同じ集落の老人から聞いた話。

その人がまだ若い頃、持ち山でガンピの皮を取る作業をしていた時の話。
昼過ぎくらいだったという。
作業中に何気なく辺りを見ると、自分が刈った草の上に、何か生き物がいるのに気が付いた。
遠目では大きな野ウサギかと思ったが、近付いてみると全身ウロコに覆われているのが分かったという。
顔は蛇に似ているが、ずいぶんと大きい。
長さは1mいかないくらいで、太さが15㎝はあったという。寸胴で、短い尻尾がチョロっと生えていたそうだ。
その蛇はこちらを見据えたまましばらく動かなかったが、不意に水平に大きく跳ねた。
石が水面を跳ねるように、すごい速さで連続してジャンプし、あっという間に10mほど向こうの草むらの中に飛び込んだという。
慌てて追いかけたが、草むらの中には、すでにその蛇の姿はなかった。

その人は後になって、自分の遭遇した蛇が、世間で言われている“ツチノコ”と同じものだということを知ったそうだ。
その人の母親は、山で何度かその蛇を見たことがあるという。「あの山の主だ」と言っていたらしい。
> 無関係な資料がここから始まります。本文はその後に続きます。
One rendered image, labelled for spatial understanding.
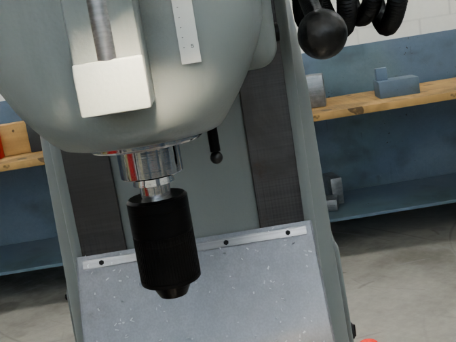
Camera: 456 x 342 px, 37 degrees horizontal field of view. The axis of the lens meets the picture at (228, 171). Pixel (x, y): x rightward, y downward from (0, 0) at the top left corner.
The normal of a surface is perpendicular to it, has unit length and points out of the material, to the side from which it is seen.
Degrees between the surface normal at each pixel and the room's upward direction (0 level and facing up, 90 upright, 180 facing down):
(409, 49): 90
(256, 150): 90
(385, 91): 90
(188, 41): 90
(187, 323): 64
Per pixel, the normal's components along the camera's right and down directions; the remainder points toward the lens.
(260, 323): -0.04, -0.25
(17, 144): 0.18, 0.16
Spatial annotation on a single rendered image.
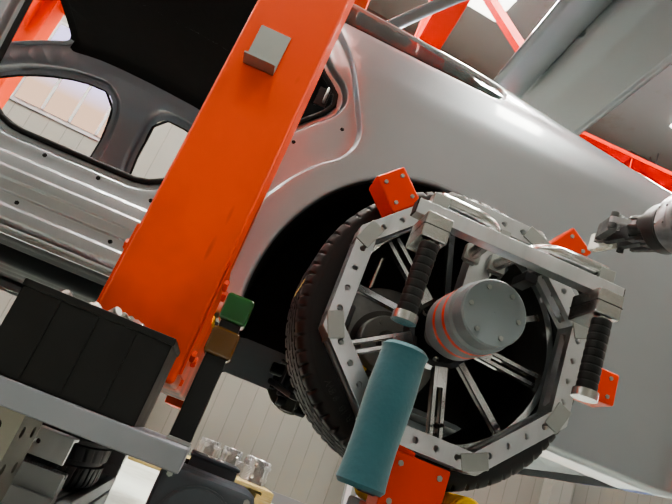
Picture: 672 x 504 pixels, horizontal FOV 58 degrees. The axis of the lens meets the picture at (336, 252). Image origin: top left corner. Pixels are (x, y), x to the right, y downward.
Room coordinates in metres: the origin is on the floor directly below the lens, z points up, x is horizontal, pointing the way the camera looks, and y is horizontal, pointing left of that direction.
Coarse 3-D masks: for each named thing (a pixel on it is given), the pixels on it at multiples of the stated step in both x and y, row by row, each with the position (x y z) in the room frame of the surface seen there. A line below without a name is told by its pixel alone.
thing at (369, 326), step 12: (360, 300) 1.64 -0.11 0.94; (396, 300) 1.65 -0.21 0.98; (360, 312) 1.65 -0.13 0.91; (372, 312) 1.65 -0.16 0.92; (384, 312) 1.65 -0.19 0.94; (360, 324) 1.65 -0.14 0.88; (372, 324) 1.60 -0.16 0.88; (384, 324) 1.61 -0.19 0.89; (396, 324) 1.61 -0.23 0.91; (360, 336) 1.60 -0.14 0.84; (360, 360) 1.65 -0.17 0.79; (372, 360) 1.61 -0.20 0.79; (420, 384) 1.67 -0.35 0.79
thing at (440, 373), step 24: (456, 240) 1.34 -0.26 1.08; (408, 264) 1.30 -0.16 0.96; (456, 264) 1.48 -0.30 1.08; (360, 288) 1.29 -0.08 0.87; (528, 288) 1.31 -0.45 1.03; (528, 312) 1.36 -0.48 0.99; (384, 336) 1.29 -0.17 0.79; (408, 336) 1.30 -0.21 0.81; (528, 336) 1.38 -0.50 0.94; (552, 336) 1.30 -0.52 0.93; (432, 360) 1.30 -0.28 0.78; (480, 360) 1.32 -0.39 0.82; (504, 360) 1.32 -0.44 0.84; (528, 360) 1.38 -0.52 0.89; (432, 384) 1.31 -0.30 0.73; (504, 384) 1.48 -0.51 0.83; (528, 384) 1.32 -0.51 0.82; (432, 408) 1.31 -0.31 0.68; (480, 408) 1.32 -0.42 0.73; (504, 408) 1.41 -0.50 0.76; (528, 408) 1.30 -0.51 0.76; (432, 432) 1.31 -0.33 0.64; (456, 432) 1.52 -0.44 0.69; (480, 432) 1.39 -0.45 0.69
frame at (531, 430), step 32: (384, 224) 1.19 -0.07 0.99; (512, 224) 1.20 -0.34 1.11; (352, 256) 1.18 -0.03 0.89; (352, 288) 1.18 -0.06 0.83; (544, 288) 1.26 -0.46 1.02; (352, 352) 1.18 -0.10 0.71; (576, 352) 1.22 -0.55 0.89; (352, 384) 1.18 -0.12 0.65; (544, 384) 1.28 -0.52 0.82; (544, 416) 1.22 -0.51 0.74; (416, 448) 1.20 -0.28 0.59; (448, 448) 1.20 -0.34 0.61; (480, 448) 1.21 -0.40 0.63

「今でもたまに山を探してみるんだが、あれから一回も会えずじまいだ。捕まえる気はないが、写真くらいは撮りたいなぁ」と、その人は言っていた。

残念ながら、ツチノコと再会したという話は聞かないまま、その人は鬼籍に入ってしまった。
その山がどの辺りにあるのか、きちんと教えてもらわなかったことを後悔している。